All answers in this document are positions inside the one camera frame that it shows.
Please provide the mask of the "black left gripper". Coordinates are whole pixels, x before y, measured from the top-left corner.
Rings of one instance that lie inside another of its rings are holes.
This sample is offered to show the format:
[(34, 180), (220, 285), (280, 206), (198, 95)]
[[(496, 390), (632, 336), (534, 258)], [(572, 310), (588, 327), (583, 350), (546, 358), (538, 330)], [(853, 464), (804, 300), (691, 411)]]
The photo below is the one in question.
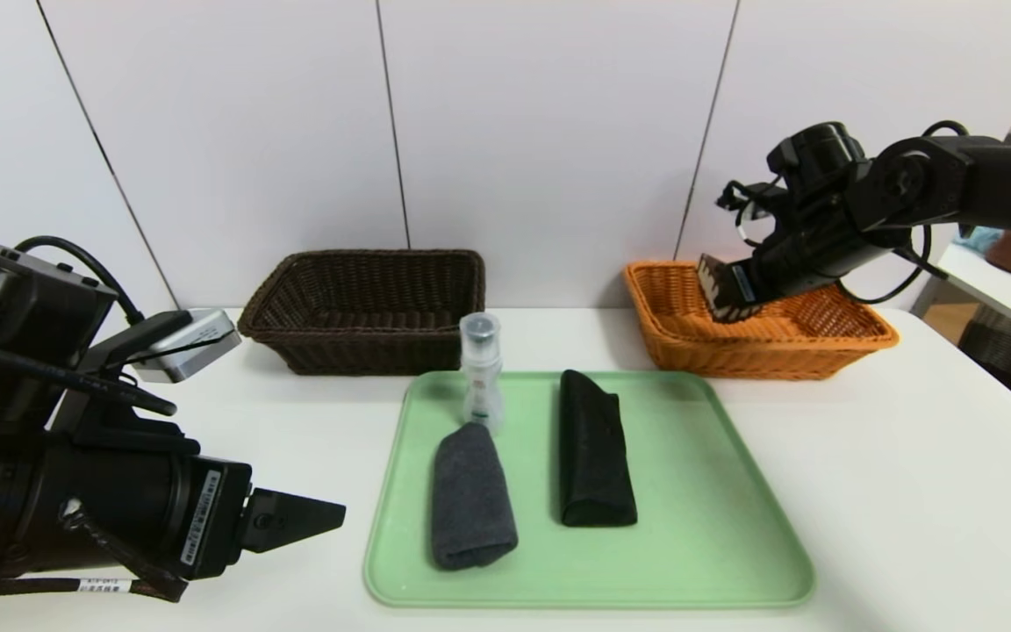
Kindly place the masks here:
[(221, 575), (240, 549), (266, 553), (324, 535), (348, 512), (264, 488), (244, 509), (252, 468), (201, 456), (197, 441), (180, 433), (52, 433), (41, 448), (41, 571), (118, 564), (84, 528), (65, 527), (71, 500), (109, 540), (186, 580)]

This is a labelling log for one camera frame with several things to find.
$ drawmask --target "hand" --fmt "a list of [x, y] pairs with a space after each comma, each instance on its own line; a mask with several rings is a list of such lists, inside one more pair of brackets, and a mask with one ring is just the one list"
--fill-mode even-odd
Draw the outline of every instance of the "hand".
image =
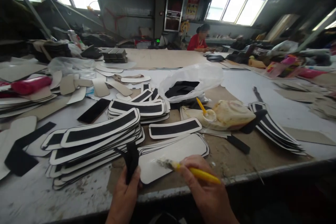
[[196, 205], [207, 224], [238, 223], [230, 207], [225, 185], [198, 181], [187, 167], [194, 167], [216, 176], [200, 155], [192, 155], [181, 161], [180, 173], [190, 188]]
[[106, 224], [128, 224], [137, 202], [140, 180], [140, 166], [134, 171], [133, 177], [126, 185], [126, 166], [115, 185], [110, 211]]

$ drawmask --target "worker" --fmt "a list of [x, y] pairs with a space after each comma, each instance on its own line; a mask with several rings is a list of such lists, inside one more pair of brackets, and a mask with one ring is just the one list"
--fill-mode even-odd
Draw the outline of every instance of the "worker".
[[[201, 212], [206, 224], [236, 224], [238, 223], [229, 203], [225, 185], [210, 184], [198, 181], [188, 167], [195, 167], [210, 174], [214, 174], [209, 164], [200, 155], [192, 155], [181, 161], [180, 174], [188, 185], [190, 192]], [[140, 167], [126, 185], [126, 168], [124, 167], [114, 188], [111, 208], [106, 224], [128, 224], [138, 197], [140, 181]]]
[[202, 53], [206, 53], [211, 51], [212, 49], [209, 48], [205, 42], [205, 38], [209, 34], [210, 25], [204, 24], [197, 28], [196, 34], [191, 37], [189, 41], [189, 45], [187, 50], [188, 51], [199, 51]]

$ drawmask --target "person's left hand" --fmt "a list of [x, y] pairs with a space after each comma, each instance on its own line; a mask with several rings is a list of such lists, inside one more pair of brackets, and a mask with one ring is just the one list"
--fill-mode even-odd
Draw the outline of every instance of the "person's left hand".
[[126, 185], [126, 166], [114, 188], [111, 208], [107, 216], [106, 224], [128, 224], [137, 202], [138, 185], [140, 181], [140, 166], [134, 171], [133, 177]]

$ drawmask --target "red shirt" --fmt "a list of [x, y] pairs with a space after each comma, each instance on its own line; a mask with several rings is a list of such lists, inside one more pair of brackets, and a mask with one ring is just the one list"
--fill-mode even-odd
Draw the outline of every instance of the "red shirt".
[[207, 48], [208, 47], [204, 39], [202, 39], [201, 42], [199, 41], [200, 39], [198, 38], [198, 34], [195, 34], [194, 36], [192, 36], [189, 41], [187, 50], [193, 51], [196, 48]]

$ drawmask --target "woman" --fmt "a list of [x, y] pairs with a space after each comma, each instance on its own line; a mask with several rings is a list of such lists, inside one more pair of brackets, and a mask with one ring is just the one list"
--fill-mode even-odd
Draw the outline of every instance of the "woman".
[[211, 51], [211, 48], [205, 43], [205, 38], [209, 34], [210, 25], [204, 24], [197, 28], [196, 33], [189, 41], [188, 51], [199, 51], [202, 53]]

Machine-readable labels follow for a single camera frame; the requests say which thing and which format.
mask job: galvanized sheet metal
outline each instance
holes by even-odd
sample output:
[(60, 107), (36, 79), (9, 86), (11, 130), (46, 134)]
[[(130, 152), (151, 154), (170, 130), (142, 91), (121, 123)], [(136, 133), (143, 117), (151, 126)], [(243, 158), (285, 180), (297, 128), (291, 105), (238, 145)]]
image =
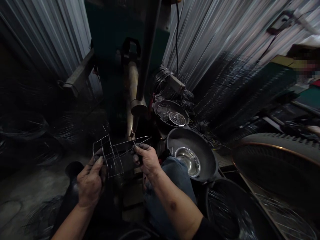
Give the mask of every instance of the galvanized sheet metal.
[[(296, 10), (305, 15), (310, 24), (320, 29), (320, 1), (312, 0), (186, 0), (179, 4), (181, 18), (178, 33), (179, 70), (189, 74), (186, 83), (193, 90), (214, 60), (229, 51), (256, 61), (266, 50), (273, 35), (266, 32), (283, 10)], [(175, 33), (176, 6), (171, 7), (171, 34), (164, 54), (164, 65), (176, 69)], [(294, 24), (282, 31), (269, 48), (260, 64), (269, 62), (275, 55), (285, 55), (294, 43), (311, 33)]]
[[(90, 51), (91, 34), (84, 2), (4, 0), (0, 29), (15, 54), (42, 77), (65, 81)], [(97, 76), (89, 76), (96, 97), (102, 95)]]

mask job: metal post
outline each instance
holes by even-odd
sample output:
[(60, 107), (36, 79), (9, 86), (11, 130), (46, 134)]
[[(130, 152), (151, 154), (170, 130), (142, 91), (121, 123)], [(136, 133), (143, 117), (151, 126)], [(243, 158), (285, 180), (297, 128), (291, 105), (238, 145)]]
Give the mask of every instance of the metal post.
[(161, 0), (148, 1), (147, 16), (144, 28), (143, 47), (136, 99), (141, 101), (146, 86), (154, 37), (160, 14)]

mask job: black cable
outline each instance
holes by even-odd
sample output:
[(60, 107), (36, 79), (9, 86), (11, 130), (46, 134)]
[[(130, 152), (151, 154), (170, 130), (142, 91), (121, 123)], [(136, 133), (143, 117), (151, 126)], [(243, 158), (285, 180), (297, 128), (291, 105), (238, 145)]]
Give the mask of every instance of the black cable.
[(179, 31), (179, 6), (178, 6), (178, 0), (176, 0), (176, 7), (177, 7), (177, 17), (178, 17), (178, 22), (177, 22), (177, 32), (176, 32), (176, 55), (177, 55), (177, 78), (178, 78), (178, 73), (179, 73), (179, 64), (178, 64), (178, 31)]
[(77, 91), (77, 94), (80, 95), (78, 89), (73, 84), (71, 84), (71, 83), (64, 83), (64, 84), (71, 85), (72, 87), (74, 87), (74, 89)]
[(313, 9), (313, 10), (310, 10), (310, 11), (308, 11), (308, 12), (303, 13), (300, 17), (297, 18), (297, 20), (299, 20), (303, 15), (305, 15), (305, 14), (307, 14), (307, 13), (310, 13), (310, 12), (313, 12), (313, 11), (317, 10), (318, 8), (319, 8), (319, 7), (315, 8), (315, 9)]
[(268, 51), (268, 49), (270, 48), (270, 46), (272, 45), (272, 43), (274, 42), (274, 40), (276, 39), (276, 37), (279, 35), (279, 33), (274, 36), (274, 38), (272, 39), (271, 43), (269, 44), (269, 46), (267, 47), (267, 49), (263, 52), (263, 54), (259, 57), (259, 59), (257, 60), (256, 63), (258, 63), (263, 57), (264, 55), (266, 54), (266, 52)]

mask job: finger
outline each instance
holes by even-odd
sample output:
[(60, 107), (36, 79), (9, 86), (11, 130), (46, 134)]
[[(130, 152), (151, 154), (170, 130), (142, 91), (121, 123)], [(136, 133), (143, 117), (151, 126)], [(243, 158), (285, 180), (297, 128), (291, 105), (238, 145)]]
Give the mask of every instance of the finger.
[(95, 153), (94, 153), (94, 155), (100, 155), (100, 154), (102, 154), (103, 152), (102, 152), (102, 148), (100, 148), (98, 151), (96, 151)]
[(140, 156), (146, 156), (147, 155), (147, 151), (138, 147), (138, 146), (134, 146), (134, 151), (139, 154)]
[(103, 183), (105, 183), (106, 177), (107, 177), (107, 166), (103, 165), (103, 166), (101, 167), (101, 175), (100, 175), (100, 177), (101, 177), (101, 181), (102, 181)]
[(133, 162), (137, 165), (140, 165), (139, 156), (137, 154), (133, 155)]
[(99, 157), (99, 159), (95, 162), (95, 164), (92, 166), (92, 168), (91, 168), (91, 170), (90, 170), (90, 174), (97, 174), (97, 175), (99, 175), (99, 171), (100, 171), (100, 169), (101, 169), (101, 167), (102, 167), (102, 164), (103, 164), (102, 158), (103, 158), (102, 156)]
[(92, 165), (93, 165), (94, 161), (93, 161), (93, 157), (90, 159), (90, 161), (88, 162), (88, 164), (82, 169), (82, 171), (79, 173), (79, 175), (87, 175), (88, 171), (91, 170)]
[(141, 143), (141, 144), (137, 144), (140, 148), (142, 148), (143, 150), (150, 150), (152, 147), (148, 144), (145, 143)]

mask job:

YOUR TASK | Say how many lines in the listing above include "format". Give nothing but the number.

ANSWER BOX | 2